Word for word, copy the records and drop the pictures.

Supplied data>
★ ★ ★ ★

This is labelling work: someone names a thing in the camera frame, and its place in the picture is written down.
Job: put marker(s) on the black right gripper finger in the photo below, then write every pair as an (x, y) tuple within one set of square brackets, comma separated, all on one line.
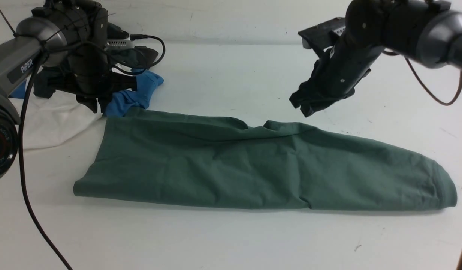
[(305, 89), (313, 104)]

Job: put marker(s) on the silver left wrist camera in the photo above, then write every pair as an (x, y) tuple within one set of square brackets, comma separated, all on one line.
[(123, 42)]

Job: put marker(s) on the white shirt in pile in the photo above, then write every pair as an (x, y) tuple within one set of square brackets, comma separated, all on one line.
[(51, 122)]

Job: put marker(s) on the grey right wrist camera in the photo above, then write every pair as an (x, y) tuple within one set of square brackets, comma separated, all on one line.
[(323, 35)]

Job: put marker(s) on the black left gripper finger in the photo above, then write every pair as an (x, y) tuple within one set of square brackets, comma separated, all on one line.
[(120, 82), (95, 102)]

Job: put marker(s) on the blue shirt in pile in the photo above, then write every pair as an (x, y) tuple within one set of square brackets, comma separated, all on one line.
[(120, 102)]

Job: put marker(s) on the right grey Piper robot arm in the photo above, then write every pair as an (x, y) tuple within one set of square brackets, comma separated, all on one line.
[(428, 32)]

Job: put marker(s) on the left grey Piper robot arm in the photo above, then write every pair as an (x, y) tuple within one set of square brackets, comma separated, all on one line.
[(61, 31)]

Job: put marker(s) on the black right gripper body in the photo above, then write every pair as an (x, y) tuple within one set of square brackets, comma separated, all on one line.
[(353, 52)]

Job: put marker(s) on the green long-sleeved shirt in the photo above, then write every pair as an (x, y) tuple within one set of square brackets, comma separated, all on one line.
[(198, 161)]

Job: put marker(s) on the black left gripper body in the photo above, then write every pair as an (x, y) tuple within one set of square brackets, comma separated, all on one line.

★ ★ ★ ★

Expected answer>
This is labelling work: someone names a thing in the camera frame, and its place in the picture is written down.
Job: put marker(s) on the black right gripper finger in the photo below, then write every pair as an (x, y) tuple within one set of square brackets, comma separated, all on one line.
[(305, 89), (313, 104)]

Job: put marker(s) on the silver left wrist camera in the photo above, then write every pair as an (x, y) tuple within one set of square brackets, comma separated, all on one line.
[(123, 42)]

Job: put marker(s) on the white shirt in pile in the photo above, then write every pair as an (x, y) tuple within one set of square brackets, comma separated, all on one line.
[(51, 122)]

Job: put marker(s) on the grey right wrist camera in the photo above, then write every pair as an (x, y) tuple within one set of square brackets, comma separated, all on one line.
[(323, 35)]

Job: put marker(s) on the black left gripper finger in the photo above, then write every pair as an (x, y) tuple within one set of square brackets, comma separated, all on one line.
[(120, 82), (95, 102)]

Job: put marker(s) on the blue shirt in pile in the photo above, then write every pair as an (x, y) tuple within one set of square brackets, comma separated, all on one line.
[(120, 102)]

Job: put marker(s) on the right grey Piper robot arm in the photo above, then write every pair as an (x, y) tuple within one set of square brackets, comma separated, all on one line.
[(428, 32)]

Job: put marker(s) on the left grey Piper robot arm in the photo above, then write every pair as an (x, y) tuple within one set of square brackets, comma separated, all on one line.
[(61, 31)]

Job: put marker(s) on the black right gripper body in the photo above, then write every pair as an (x, y) tuple within one set of square brackets, comma separated, all on one line.
[(353, 52)]

Job: put marker(s) on the green long-sleeved shirt in the photo above, then write every pair as an (x, y) tuple within one set of square brackets, comma separated, all on one line.
[(198, 161)]

Job: put marker(s) on the black left gripper body in the photo above, then write every pair as an (x, y) tuple within one set of square brackets, comma separated, all on one line.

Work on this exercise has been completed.